WHAT THIS TASK INVOLVES »
Please return the listing exactly as it stands, skipping any pictures.

::::

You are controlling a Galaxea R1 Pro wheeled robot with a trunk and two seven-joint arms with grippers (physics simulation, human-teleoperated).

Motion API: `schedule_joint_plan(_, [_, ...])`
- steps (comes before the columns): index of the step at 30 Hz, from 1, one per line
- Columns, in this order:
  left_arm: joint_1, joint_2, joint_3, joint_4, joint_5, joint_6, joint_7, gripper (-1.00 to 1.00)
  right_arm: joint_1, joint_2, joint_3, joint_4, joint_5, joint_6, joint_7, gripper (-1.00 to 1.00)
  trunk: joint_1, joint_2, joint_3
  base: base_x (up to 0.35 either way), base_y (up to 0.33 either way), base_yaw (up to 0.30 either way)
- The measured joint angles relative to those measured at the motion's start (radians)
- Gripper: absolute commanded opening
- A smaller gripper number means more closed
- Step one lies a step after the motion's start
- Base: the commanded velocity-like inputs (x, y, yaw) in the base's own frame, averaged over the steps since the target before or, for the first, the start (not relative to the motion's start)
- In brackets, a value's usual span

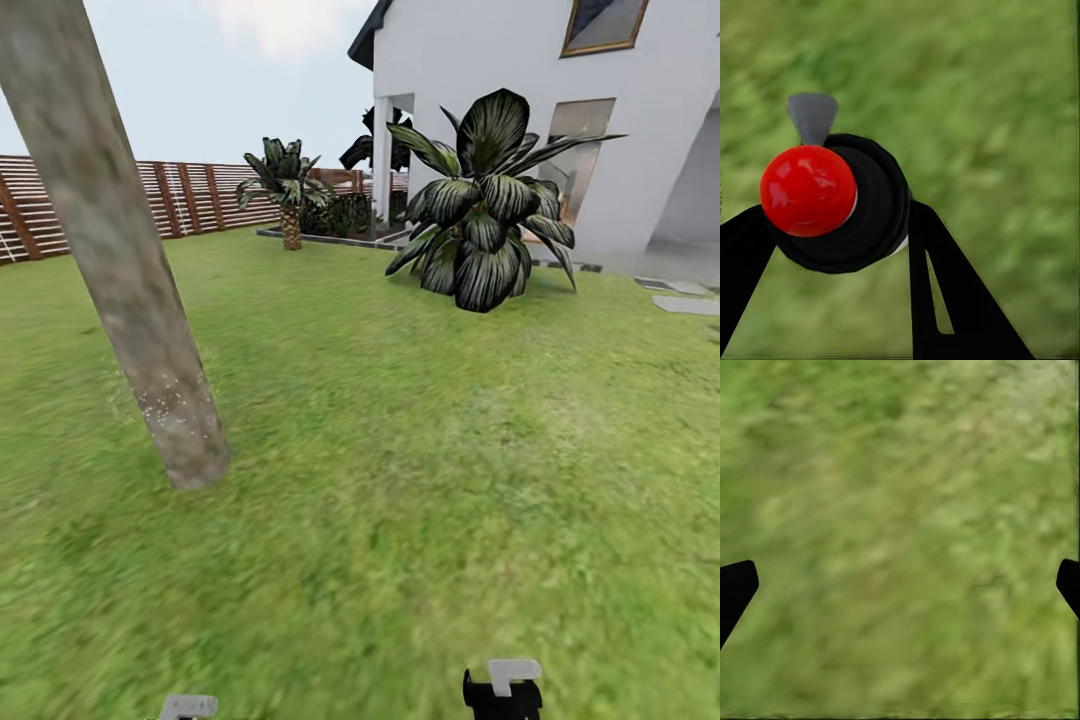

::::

YOUR SOLUTION »
You are controlling a Galaxea R1 Pro wheeled robot with a trunk and two seven-joint arms with grippers (physics simulation, human-teleoperated).

Motion API: `schedule_joint_plan(_, [_, ...])`
- steps (comes before the columns): index of the step at 30 Hz, from 1, one per line
- Columns, in this order:
  left_arm: joint_1, joint_2, joint_3, joint_4, joint_5, joint_6, joint_7, gripper (-1.00 to 1.00)
  right_arm: joint_1, joint_2, joint_3, joint_4, joint_5, joint_6, joint_7, gripper (-1.00 to 1.00)
  trunk: joint_1, joint_2, joint_3
  base: base_x (up to 0.35 either way), base_y (up to 0.33 either way), base_yaw (up to 0.30 either way)
- The measured joint angles relative to those measured at the motion's start (radians)
- Gripper: absolute commanded opening
- A smaller gripper number means more closed
- Step one lies a step after the motion's start
- Base: the commanded velocity-like inputs (x, y, yaw) in the base's own frame, averaged over the steps since the target before or, for the first, the start (not relative to the motion's start)
- In brackets, a value's usual span

The answer requires no additions.